To manage his pasture more efficiently, Mr. Z has asked you to conduct a survey of the pasture. The pasture can be represented as an N * M grid. Each cell in the grid contains a non-negative integer, where 0 represents a road passing through the pasture, and integers from 1 to 255 represent the amount of grass planted in that cell—the larger the number, the more grass is present. A grassy cell can connect with other grassy cells in the “up, down, left, right” directions to form a large “grassland.” The sum of the integers in all the cells within a grassland represents the total grass reserves of that grassland.
For example:
0 1 0 0
0 0 0 7
8 3 0 9
The diagram above is a 3x4 pasture example, divided into three grasslands, with reserves of 1, 11, and 16, respectively.

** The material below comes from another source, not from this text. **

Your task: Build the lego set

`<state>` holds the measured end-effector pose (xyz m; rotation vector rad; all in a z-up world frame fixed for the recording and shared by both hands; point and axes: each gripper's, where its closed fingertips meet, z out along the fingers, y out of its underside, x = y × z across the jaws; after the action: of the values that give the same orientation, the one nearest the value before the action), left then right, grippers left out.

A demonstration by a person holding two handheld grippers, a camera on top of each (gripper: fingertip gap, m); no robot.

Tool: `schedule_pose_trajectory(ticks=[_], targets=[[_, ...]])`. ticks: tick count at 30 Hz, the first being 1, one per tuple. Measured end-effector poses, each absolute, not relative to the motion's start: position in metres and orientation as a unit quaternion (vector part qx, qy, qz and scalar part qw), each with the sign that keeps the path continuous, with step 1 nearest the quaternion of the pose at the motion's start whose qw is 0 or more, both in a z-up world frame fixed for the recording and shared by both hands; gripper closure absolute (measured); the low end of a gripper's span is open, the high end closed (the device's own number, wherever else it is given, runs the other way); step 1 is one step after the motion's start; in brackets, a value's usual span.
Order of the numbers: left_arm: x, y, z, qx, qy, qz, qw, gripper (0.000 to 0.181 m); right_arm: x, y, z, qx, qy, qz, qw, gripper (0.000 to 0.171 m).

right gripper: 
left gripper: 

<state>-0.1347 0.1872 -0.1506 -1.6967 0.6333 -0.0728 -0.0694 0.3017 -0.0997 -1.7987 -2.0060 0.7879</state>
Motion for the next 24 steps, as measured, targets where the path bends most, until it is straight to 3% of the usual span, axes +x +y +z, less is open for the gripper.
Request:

The largest grassland has a total grass reserve of 16.
Sample Inputs/Outputs
| Sample Input(s) | Sample Output(s) |
|---|---|
| EOF input. Each test case starts with a line containing two integers, N and M (1 ≤ N, M ≤ 100), separated by a space. The following N lines each contain M integers ranging from 0 to 255, representing the N x M grid. Each integer is separated by a space within the same line. | For each test case, output two lines. The first line should be the number of pastures, and the second line should be the maximum amount of grass stored in any pasture. |
| 3 4 0 1 0 0 0 0 0 7 8 3 0 9 | 3 16 |
Thought Process
Use BFS to identify each region and record the points that have already been visited. If a point has already been visited, it should not be set as a new BFS starting point. BFS can return a number, representing the total amount of grass in the current pasture, which is given when there are no more starting points to process.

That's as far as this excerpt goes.